Hurried, Hit and Sacked: the Heat is on Sam Bradford

It has now been three weeks since Sam Bradford has thrown a touchdown pass, possibly the longest drought of his football playing days. The Rams have lost two of those three games, both against playoff-ready teams, preventing them from taking the next step forward into becoming a postseason contender themselves. While we can't pin those losses entirely on Sam Bradford, one thing is clear — opposing defenses have changed their tactics, and clearly believe that they can pin a loss on the Rams by ratcheting up pressure on young #8. 

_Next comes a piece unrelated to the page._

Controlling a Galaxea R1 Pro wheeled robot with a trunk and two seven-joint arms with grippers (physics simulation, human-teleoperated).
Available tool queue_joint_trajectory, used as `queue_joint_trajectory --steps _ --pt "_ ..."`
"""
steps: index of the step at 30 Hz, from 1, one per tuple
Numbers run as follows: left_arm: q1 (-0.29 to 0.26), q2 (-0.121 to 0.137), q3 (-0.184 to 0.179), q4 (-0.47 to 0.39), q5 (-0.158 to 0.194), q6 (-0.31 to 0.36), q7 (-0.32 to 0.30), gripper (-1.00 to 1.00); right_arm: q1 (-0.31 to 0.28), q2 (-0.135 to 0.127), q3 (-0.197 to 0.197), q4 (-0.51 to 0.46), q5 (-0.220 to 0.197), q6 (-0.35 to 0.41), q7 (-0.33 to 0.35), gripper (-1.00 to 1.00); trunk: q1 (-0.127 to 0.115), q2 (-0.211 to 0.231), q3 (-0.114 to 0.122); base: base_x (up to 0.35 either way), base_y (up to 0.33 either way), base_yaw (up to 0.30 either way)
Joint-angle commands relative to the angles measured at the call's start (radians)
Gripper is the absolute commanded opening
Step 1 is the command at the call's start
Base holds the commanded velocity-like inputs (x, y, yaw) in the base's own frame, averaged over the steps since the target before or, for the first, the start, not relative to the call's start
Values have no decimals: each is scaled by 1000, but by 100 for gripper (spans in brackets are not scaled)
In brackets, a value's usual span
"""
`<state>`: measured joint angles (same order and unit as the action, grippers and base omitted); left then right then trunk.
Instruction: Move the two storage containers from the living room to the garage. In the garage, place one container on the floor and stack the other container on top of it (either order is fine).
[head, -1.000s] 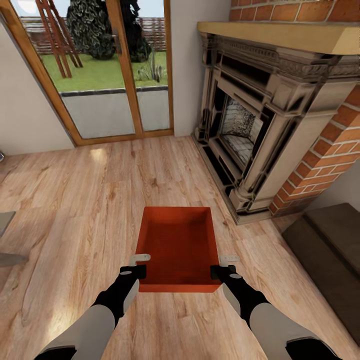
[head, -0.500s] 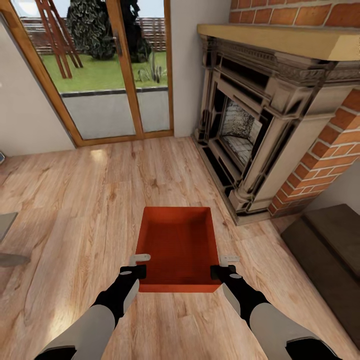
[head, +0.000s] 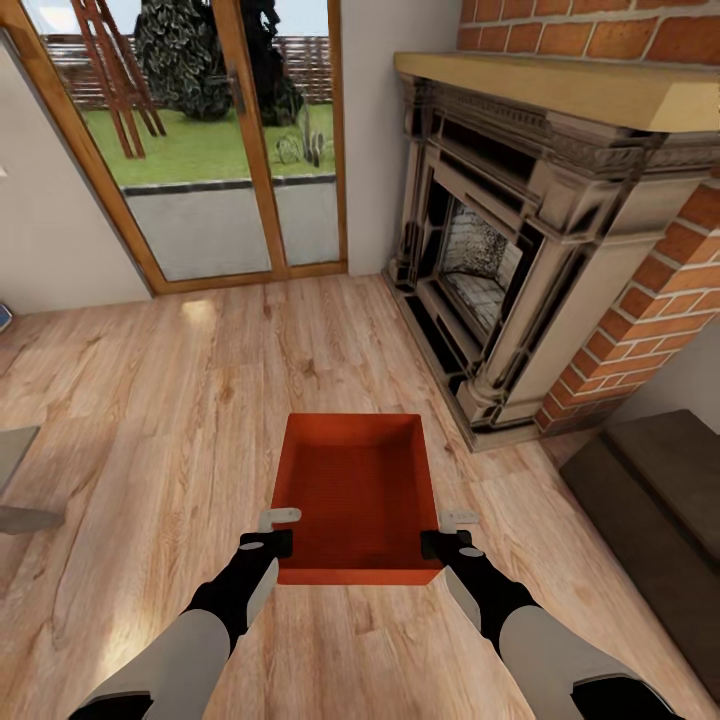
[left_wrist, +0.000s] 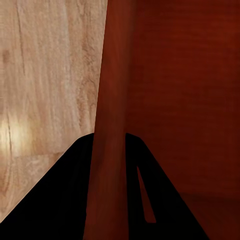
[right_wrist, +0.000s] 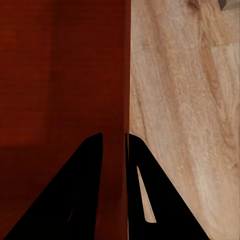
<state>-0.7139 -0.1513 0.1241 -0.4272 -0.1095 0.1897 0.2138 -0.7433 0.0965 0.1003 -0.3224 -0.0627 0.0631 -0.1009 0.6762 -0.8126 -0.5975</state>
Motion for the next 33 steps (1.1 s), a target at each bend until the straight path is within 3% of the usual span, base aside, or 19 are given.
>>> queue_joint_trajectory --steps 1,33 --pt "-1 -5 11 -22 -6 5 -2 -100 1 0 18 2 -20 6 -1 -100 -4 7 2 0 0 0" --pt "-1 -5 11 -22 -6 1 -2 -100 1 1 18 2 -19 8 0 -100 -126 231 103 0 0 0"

Bradford's drought came after a miraculous 6-game stretch in which he threw 11 touchdowns against only 1 interception; this stretch was capped by a "breakout performance" in Denver: his first 300-yard game, and his first 3-touchdown game. While the resulting pyrrhic burning of Denver's coach, Josh McDaniels, stole headlines, the league's defensive coordinators took more notice of Bradford's official debut as a star quarterback.

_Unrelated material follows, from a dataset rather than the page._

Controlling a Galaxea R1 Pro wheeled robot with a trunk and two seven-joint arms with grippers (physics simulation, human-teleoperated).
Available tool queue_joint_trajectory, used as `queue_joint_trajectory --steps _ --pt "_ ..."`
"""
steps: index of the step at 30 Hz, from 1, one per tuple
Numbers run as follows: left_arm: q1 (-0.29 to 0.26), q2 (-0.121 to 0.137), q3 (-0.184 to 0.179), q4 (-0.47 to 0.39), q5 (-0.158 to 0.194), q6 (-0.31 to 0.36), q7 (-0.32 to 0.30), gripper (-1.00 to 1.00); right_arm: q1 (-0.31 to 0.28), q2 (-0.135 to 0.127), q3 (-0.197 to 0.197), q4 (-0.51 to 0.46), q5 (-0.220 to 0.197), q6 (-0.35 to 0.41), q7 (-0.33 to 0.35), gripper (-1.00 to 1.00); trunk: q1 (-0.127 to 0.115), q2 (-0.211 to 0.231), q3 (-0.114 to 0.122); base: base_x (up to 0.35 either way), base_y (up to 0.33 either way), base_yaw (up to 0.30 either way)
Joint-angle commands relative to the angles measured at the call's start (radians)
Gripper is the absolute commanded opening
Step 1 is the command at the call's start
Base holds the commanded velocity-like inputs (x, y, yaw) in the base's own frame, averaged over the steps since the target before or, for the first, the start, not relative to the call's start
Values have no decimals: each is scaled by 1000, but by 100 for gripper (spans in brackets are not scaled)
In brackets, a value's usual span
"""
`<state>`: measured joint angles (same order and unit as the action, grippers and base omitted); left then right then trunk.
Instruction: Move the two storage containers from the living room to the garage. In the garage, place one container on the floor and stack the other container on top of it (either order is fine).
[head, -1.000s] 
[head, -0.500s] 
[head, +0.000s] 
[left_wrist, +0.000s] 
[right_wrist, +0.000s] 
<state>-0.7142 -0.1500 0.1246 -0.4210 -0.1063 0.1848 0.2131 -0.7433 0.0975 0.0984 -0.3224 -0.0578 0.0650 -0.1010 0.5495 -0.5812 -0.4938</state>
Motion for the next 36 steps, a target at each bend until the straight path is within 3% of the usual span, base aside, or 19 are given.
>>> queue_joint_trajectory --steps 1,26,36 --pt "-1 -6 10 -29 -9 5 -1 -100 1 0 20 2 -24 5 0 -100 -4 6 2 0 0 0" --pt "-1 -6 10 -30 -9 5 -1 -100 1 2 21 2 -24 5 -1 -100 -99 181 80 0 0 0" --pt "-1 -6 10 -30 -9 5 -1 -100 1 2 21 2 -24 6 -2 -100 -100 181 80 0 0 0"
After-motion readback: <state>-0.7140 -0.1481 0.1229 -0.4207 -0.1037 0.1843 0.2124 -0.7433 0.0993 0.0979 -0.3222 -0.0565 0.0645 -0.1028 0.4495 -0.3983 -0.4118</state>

Most notably, Sean Payton's Saints departed from their usual gameplan, specifically to prevent Bradford from getting comfortable.  

Gregg Williams pressured more than normal in this game, which is saying something. The Saints came after Bradford with a variety of pressures, many off the right side. Later in the game, as the Saints built a large lead, Williams sent safeties Malcolm Jenkins and Roman Harper on blitzes seemingly at will. The Saints finished with three sacks (one by Harper and another by linebacker Jon Vilma), eight quarterback hits and a forced fumble. "I thought that aspect of the game was important with regards to what quarterback was going to be in duress and which one wasn't," Payton said. "I felt like that was something we were able to win and that led to a lot of the things we are discussing now, like the time that Drew (Brees) had and the pressure we were able to apply on their quarterback."

— Jeff Duncan, New Orleans Time Picayune

How has pressure played into this slump? Check out this graphic charting the opposition's onslaught on the pocket.


(Note: "hurries" are not captured as part of the game book, and have to be manually charted, which the fine fellows at PFF do so well. No doubt, when they finish their analysis, the KC number will be high.)

With two must-win games remaining, the Rams offensive line will have to step up its protection, and their offensive pace must quicken to keep the opposing pass rush on its heels. Especially as both remaning opponents, the 49ers and Seahawks, have been a step ahead of the game in terms of putting the heat on Bradford.